-- What is expected --
Once you reach the line containing "This is labelling" in the entries below, write out that line and each one after it down to the line containing "banana, that would be much appreciated.", exactly and with nothing added.

-- Dataset records --

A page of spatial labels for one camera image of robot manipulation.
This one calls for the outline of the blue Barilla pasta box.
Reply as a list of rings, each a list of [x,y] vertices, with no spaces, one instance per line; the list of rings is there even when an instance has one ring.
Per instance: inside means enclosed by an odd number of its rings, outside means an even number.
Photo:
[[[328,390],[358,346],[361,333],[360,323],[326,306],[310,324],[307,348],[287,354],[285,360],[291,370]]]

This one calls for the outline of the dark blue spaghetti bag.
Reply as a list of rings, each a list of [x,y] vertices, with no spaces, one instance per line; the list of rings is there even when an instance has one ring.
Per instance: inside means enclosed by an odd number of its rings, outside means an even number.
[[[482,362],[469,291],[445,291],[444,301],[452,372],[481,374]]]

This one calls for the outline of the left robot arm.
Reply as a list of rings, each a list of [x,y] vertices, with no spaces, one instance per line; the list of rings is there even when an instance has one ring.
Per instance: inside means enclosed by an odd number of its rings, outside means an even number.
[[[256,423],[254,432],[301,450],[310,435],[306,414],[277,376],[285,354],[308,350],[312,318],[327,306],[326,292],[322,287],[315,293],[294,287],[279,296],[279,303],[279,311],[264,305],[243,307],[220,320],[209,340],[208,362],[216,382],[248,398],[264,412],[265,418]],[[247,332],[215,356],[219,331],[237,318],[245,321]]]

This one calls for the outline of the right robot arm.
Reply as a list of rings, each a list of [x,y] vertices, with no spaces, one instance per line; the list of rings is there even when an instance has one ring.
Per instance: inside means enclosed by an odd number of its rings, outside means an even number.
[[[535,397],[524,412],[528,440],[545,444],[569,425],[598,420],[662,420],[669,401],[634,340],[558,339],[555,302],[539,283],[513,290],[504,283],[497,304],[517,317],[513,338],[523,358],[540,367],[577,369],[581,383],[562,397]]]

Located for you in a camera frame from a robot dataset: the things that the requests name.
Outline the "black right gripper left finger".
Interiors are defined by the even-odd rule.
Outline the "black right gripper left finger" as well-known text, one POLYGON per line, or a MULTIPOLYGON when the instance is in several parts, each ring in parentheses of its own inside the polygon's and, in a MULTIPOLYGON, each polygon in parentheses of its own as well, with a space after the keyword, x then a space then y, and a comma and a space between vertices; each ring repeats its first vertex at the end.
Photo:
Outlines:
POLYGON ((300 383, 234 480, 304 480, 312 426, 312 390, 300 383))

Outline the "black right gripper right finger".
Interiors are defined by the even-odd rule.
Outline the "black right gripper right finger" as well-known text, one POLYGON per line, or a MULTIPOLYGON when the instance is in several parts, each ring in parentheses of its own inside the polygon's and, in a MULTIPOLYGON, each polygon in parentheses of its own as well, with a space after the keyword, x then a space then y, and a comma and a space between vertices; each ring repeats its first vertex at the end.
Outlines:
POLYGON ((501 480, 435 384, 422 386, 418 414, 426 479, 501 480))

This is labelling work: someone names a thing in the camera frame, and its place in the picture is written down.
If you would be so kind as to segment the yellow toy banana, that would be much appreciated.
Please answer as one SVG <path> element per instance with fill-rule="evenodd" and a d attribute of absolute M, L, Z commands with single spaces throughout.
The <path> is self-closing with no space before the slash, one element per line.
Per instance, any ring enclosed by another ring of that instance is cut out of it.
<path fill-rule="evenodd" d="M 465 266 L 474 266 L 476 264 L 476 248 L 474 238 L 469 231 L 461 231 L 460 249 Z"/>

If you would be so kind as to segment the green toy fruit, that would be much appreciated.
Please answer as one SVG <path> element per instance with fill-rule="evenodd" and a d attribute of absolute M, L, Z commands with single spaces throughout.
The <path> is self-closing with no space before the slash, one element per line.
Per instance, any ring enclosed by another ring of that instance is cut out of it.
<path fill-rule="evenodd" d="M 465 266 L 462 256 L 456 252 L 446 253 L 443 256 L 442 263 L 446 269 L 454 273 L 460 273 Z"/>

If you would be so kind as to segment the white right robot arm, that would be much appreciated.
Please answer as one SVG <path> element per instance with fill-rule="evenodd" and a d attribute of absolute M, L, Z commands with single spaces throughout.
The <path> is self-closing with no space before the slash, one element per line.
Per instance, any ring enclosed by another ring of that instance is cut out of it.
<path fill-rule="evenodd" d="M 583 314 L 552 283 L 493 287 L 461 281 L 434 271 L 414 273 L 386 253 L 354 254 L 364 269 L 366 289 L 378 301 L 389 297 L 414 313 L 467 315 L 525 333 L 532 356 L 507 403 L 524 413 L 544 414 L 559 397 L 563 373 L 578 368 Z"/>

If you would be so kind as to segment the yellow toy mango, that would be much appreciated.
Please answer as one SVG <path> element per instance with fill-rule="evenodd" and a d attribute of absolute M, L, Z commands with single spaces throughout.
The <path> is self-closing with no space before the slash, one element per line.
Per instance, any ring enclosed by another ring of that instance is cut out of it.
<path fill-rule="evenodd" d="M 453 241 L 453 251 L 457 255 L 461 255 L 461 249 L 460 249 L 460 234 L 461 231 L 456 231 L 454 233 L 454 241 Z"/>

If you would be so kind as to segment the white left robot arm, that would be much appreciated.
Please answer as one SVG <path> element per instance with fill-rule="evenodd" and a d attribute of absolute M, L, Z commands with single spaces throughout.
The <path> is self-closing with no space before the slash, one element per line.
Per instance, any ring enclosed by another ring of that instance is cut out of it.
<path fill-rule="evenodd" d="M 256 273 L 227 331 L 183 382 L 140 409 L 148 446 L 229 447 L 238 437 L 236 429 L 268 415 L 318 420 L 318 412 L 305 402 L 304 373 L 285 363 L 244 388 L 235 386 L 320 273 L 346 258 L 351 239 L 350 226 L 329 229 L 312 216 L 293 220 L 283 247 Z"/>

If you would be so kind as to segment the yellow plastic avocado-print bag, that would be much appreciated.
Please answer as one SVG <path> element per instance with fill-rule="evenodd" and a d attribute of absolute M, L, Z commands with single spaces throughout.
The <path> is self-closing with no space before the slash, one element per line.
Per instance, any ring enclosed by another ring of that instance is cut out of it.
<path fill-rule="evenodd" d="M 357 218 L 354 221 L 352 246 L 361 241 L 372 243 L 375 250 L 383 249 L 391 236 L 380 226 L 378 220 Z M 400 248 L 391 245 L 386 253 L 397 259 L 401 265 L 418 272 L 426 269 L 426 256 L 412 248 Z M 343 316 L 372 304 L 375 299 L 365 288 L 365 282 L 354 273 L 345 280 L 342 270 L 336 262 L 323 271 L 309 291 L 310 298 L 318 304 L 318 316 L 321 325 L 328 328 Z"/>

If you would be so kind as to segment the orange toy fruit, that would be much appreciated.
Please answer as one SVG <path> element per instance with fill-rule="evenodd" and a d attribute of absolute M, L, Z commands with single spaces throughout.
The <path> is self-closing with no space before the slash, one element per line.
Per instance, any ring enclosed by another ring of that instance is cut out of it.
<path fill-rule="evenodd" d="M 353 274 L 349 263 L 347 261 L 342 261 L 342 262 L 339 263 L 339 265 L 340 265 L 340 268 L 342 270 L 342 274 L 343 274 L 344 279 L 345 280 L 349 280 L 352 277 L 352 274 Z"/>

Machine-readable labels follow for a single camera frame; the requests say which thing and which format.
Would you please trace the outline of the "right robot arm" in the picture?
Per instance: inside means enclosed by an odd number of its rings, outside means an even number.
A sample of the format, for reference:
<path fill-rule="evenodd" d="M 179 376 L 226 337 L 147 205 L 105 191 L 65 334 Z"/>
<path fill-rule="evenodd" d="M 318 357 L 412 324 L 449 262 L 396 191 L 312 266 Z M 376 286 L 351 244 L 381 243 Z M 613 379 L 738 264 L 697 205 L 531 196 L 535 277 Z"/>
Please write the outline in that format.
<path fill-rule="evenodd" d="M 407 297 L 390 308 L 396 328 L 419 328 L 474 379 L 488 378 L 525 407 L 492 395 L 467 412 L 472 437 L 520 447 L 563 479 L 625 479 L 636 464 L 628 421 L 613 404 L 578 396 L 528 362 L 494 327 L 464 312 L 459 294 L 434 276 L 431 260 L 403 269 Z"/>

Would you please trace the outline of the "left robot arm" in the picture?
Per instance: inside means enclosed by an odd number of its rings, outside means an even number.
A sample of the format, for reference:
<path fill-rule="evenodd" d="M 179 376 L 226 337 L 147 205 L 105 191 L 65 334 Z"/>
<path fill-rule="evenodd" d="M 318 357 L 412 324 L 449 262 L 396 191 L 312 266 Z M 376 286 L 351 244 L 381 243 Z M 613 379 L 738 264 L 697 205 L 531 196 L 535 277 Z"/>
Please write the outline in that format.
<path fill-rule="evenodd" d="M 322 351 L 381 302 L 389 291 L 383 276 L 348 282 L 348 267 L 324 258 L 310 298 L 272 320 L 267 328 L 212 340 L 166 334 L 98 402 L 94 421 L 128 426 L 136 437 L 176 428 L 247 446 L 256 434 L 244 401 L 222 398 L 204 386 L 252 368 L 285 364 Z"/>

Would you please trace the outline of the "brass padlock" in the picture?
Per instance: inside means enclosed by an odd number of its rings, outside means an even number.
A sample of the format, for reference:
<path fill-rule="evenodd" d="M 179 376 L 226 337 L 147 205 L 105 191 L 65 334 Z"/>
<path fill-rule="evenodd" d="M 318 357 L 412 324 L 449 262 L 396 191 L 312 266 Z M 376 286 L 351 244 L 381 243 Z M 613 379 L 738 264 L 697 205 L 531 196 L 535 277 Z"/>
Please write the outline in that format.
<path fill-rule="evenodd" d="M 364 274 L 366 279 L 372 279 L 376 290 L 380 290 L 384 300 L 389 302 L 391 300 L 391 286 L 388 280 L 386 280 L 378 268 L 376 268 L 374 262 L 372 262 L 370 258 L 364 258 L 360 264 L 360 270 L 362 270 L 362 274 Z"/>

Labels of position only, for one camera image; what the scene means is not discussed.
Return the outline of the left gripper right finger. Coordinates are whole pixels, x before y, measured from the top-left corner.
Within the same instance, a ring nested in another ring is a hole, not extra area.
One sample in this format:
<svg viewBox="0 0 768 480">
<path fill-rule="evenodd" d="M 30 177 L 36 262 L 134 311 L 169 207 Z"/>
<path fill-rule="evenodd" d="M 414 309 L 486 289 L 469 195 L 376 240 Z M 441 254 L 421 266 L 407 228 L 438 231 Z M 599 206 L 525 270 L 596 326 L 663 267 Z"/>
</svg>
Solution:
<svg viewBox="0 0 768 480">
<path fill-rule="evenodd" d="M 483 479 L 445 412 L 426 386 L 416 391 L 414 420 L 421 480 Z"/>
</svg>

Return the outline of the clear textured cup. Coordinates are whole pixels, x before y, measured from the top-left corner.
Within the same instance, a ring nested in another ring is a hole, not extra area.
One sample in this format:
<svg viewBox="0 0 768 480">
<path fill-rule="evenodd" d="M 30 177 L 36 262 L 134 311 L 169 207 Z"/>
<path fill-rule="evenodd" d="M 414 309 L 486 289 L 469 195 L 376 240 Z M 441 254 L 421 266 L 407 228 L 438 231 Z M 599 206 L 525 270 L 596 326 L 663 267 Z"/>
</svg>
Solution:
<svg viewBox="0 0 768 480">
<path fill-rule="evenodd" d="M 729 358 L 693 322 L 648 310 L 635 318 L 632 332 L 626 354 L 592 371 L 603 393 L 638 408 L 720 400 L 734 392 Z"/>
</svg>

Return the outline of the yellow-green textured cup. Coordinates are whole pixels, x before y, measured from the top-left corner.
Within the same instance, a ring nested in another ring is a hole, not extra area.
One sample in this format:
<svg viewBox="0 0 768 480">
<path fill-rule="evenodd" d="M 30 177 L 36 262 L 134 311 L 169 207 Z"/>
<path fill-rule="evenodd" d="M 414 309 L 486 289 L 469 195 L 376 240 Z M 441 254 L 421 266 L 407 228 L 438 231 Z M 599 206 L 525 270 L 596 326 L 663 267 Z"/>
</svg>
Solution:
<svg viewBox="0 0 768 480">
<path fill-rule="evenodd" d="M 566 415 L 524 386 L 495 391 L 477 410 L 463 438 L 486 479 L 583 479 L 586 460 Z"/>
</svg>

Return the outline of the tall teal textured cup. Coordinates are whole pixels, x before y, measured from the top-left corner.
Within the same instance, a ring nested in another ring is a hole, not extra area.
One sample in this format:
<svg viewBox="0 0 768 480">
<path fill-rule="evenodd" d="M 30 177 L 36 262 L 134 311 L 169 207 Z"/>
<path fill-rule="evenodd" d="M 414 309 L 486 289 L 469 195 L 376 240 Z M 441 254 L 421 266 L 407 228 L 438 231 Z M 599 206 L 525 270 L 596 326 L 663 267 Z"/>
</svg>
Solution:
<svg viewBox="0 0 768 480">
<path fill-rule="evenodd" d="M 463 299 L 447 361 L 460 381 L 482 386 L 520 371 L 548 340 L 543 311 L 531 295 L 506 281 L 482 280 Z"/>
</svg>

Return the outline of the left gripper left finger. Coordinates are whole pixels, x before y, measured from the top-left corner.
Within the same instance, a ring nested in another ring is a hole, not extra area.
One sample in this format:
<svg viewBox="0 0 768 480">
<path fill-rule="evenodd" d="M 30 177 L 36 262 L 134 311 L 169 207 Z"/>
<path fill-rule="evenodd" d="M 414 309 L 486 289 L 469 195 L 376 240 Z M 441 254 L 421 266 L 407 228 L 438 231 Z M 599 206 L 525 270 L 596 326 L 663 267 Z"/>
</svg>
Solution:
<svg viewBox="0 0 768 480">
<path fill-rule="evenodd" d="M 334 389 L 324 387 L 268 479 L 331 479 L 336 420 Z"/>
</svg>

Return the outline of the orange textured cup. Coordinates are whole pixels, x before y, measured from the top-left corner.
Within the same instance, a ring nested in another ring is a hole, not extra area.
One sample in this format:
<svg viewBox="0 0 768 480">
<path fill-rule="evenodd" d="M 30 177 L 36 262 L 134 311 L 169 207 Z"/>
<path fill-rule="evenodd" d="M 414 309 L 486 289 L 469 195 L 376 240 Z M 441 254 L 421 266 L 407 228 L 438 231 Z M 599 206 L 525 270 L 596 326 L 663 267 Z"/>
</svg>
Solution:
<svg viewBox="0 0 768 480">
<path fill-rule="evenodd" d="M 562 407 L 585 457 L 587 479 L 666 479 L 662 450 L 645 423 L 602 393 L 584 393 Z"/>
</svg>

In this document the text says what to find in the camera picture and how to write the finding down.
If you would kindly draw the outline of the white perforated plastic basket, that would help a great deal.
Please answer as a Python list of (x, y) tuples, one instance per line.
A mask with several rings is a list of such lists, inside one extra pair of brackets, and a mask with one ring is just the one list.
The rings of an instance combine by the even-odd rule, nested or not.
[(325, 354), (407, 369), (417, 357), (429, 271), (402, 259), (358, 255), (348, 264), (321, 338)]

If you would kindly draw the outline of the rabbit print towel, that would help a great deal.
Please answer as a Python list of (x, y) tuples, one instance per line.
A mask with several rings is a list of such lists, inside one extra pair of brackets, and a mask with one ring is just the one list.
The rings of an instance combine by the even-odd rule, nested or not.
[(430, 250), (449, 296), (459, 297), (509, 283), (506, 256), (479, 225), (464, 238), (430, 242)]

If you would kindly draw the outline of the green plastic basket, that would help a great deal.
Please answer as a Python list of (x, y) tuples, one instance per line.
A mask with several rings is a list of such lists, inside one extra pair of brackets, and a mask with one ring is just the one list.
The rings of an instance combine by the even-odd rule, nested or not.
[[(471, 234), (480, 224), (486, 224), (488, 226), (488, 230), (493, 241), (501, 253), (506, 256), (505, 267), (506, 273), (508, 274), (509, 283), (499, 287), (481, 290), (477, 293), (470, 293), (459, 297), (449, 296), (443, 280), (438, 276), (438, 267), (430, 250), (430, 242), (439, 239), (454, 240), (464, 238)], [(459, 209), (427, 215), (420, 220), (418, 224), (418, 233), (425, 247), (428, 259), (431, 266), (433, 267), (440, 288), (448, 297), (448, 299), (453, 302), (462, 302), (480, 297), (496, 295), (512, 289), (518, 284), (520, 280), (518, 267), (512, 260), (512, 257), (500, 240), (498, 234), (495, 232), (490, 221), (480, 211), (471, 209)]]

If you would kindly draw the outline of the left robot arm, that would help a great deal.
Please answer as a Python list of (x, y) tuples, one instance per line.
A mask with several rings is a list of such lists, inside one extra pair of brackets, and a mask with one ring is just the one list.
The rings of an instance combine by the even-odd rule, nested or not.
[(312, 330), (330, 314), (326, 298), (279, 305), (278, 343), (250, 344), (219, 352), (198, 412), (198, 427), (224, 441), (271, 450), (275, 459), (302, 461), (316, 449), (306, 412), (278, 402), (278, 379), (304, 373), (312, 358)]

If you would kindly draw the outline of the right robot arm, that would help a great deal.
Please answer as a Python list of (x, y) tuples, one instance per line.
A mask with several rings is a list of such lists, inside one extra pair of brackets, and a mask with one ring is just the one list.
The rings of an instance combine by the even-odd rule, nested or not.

-- Response box --
This is labelling work: someone names a thing in the camera frame, and its place in the picture is written down.
If you would be so kind as to segment the yellow toy banana, that would be much appreciated.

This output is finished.